- PROVIDED RECORDS -
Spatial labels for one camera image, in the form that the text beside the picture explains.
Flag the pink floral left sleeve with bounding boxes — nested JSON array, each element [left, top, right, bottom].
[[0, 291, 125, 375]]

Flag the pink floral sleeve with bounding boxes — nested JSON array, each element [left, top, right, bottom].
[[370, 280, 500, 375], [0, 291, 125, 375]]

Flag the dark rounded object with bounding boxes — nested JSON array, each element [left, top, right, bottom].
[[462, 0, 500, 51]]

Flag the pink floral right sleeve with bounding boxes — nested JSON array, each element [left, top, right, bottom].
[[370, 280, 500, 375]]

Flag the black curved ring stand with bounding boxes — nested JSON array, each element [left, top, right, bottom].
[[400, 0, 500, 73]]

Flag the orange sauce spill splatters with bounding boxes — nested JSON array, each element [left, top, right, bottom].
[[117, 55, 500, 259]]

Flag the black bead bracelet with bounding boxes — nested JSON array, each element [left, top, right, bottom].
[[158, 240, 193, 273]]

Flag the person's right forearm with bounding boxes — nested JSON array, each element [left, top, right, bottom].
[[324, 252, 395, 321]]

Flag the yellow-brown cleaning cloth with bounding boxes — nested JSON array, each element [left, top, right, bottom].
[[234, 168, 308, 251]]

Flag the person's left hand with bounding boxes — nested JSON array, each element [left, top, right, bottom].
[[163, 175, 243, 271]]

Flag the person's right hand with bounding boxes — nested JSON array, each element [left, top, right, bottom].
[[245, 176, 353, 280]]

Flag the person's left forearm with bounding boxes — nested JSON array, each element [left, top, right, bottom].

- THE TASK -
Every line of the listing is to be returned unchanged.

- RESULT FOR THIS EXERCISE -
Spatial labels for one camera image, in the form that the text beside the picture explains.
Flag the pink floral left sleeve with bounding boxes — nested JSON array, each element [left, top, right, bottom].
[[0, 291, 125, 375]]

Flag the pink floral sleeve with bounding boxes — nested JSON array, each element [left, top, right, bottom].
[[370, 280, 500, 375], [0, 291, 125, 375]]

Flag the dark rounded object with bounding boxes — nested JSON array, each element [left, top, right, bottom].
[[462, 0, 500, 51]]

Flag the pink floral right sleeve with bounding boxes — nested JSON array, each element [left, top, right, bottom].
[[370, 280, 500, 375]]

Flag the black curved ring stand with bounding boxes — nested JSON array, each element [left, top, right, bottom].
[[400, 0, 500, 73]]

Flag the orange sauce spill splatters with bounding boxes — nested JSON array, each element [left, top, right, bottom].
[[117, 55, 500, 259]]

Flag the black bead bracelet with bounding boxes — nested JSON array, each element [left, top, right, bottom].
[[158, 240, 193, 273]]

Flag the person's right forearm with bounding boxes — nested JSON array, each element [left, top, right, bottom].
[[324, 252, 395, 321]]

Flag the yellow-brown cleaning cloth with bounding boxes — nested JSON array, each element [left, top, right, bottom].
[[234, 168, 308, 251]]

Flag the person's left hand with bounding boxes — nested JSON array, each element [left, top, right, bottom].
[[163, 175, 243, 271]]

Flag the person's right hand with bounding boxes — nested JSON array, each element [left, top, right, bottom].
[[245, 176, 353, 280]]

Flag the person's left forearm with bounding boxes — nested JSON array, each element [left, top, right, bottom].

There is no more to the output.